今日も、今日も暑いのだ。朝、五時代に歩いてくる。
井波律子の遺著になる『ラスト・ワルツ』を読む。夫、井波陵一の編である。作者紹介によると律子さんより三つ若いことになる。京都大学の後輩なのだろうかと思いつつ、エッセイのような遺著を楽しんだ。『水滸伝』や『三国志演義』の和訳だけでなく多くの論を書いていたことを知って、また全共闘世代であり、身の内に抵抗の心を持っていられたことも敬すべきであろう。

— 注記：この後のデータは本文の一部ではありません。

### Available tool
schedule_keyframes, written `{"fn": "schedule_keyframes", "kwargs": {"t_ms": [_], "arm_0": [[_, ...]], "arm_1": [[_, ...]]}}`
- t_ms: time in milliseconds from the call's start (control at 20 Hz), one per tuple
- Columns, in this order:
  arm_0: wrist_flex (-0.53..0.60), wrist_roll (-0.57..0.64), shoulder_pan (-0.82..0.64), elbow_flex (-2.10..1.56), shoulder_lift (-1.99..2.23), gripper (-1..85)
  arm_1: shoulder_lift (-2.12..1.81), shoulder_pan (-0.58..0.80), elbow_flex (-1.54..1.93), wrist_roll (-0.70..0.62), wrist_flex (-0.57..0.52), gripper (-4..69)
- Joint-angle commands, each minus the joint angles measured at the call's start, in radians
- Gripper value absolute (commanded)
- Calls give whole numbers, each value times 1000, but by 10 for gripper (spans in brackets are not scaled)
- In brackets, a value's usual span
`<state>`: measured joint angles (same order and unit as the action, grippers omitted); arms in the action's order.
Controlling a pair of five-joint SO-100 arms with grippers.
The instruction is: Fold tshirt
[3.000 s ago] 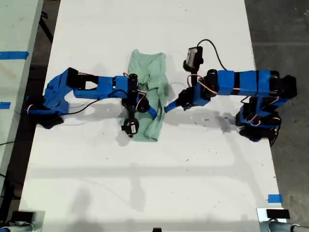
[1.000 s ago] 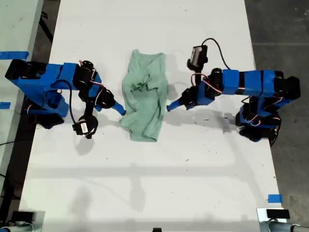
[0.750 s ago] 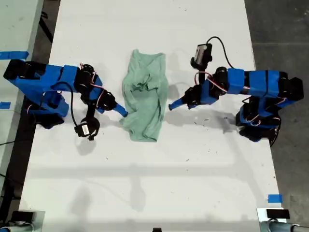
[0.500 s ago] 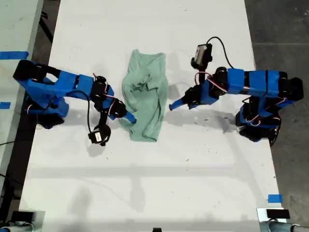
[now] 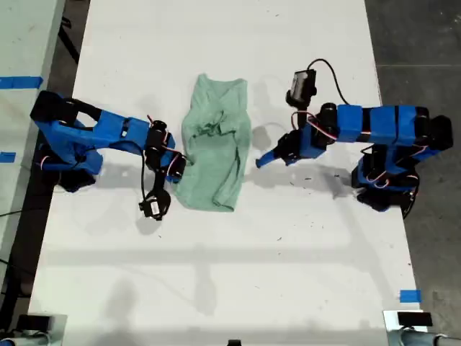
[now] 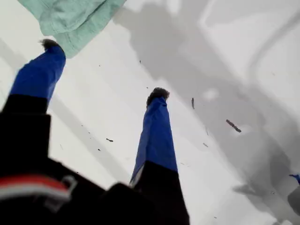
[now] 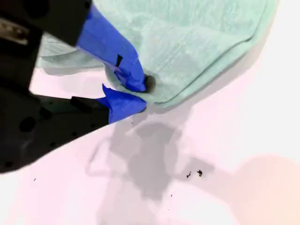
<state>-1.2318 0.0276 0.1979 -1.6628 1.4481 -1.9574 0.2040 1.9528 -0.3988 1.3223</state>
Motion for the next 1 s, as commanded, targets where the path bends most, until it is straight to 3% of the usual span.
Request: {"fn": "schedule_keyframes", "kwargs": {"t_ms": [0, 100, 300, 500, 650, 750, 950], "arm_0": [[-149, -9, 9, 187, 77, 1], [-198, 0, 18, 301, 55, 1], [-169, 54, 29, 546, -103, 1], [12, 158, 26, 673, -270, 10], [63, 176, 3, 678, -405, 112], [5, 166, -11, 701, -482, 326], [-268, 114, -8, 684, -321, 362]], "arm_1": [[-55, 8, -9, 2, -31, 331], [-55, 12, -5, -3, -32, 331], [-58, 18, 18, -5, -43, 331], [-61, 23, 23, -6, -46, 331], [-69, 23, 34, -3, -46, 331], [-80, 18, 38, 2, -44, 331], [-109, 17, 51, 5, -35, 331]]}}
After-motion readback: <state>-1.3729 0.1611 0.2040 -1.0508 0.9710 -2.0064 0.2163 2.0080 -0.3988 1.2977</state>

悪性リンパ腫に罹患してよりわが歩く姿いつのまにかうつむき加減
うつむきて歩くにも良きことあり乾びし蚯蚓避けて行きたり
中庭より舗道に多きみみずのことしもみづから死地を求む
『孟子』梁恵王章句上3-3 農の時を違へずんば、穀げて食ふ可からず。に入らずんば、価値げて食ふ可からず。時を以て山林に入れば、材木勝げて用ふ可からず。穀と魚鼈と勝げて食ふ可からず、材木勝げて用ふ可からざるは、是れ民をして生を養ひ死を喪して無からしむるなり。生を養ひ死を喪して憾無きは、王道の始めなり。
生活や葬儀に憂ひなくばこそまさに王道の始めなるかな
前川佐美雄『秀歌十二月』九月 鏡王女
秋山の樹の下がくり逝く水の吾こそ益さめ御思よりは (同・九二)
右の天皇の歌に鏡王女の和えた歌である。「秋山の木の下を隠れつつ流れゆく水の水かさがだんだんふえるように、私のあなたをおしたいする思いはあなたの私を思い下さるよりは一層多いのでございます」とういのである。三句までが序詞だが、序詞らしいおもむきの少しもしない、これはこれだけでもしずかな秋をよく表現していて、もみじした木の下を流れゆく水が見え、その 音さえ聞こえるようだ。それにこの下の句である。「吾こそ益さめ御思ひよりは」のつつましさ、心くばりが行きとどいていて、しかも情緒はこまやかである。甘美で幽艶、この上もなく品がよい。天皇への和え歌ということもあろうが、この歌などとくにすぐれていて、女性歌人のよさを最高限に示したものと思われる。
(略)一概にはいえぬことだが、私は姉の鏡王女の歌に同情している。好き嫌いだけからいうのではない。王女の歌のどことなしに近代的な新しさがあると思っている。歌だけからして妹よりはおとなしい人だったようだ。その墓は桜井市忍阪、舒明天皇陵の奥がわにある。それは鏡のような円墳だが、その左上の古墳らしい丘があるいは額田王の墓ではないかと思ったりもする。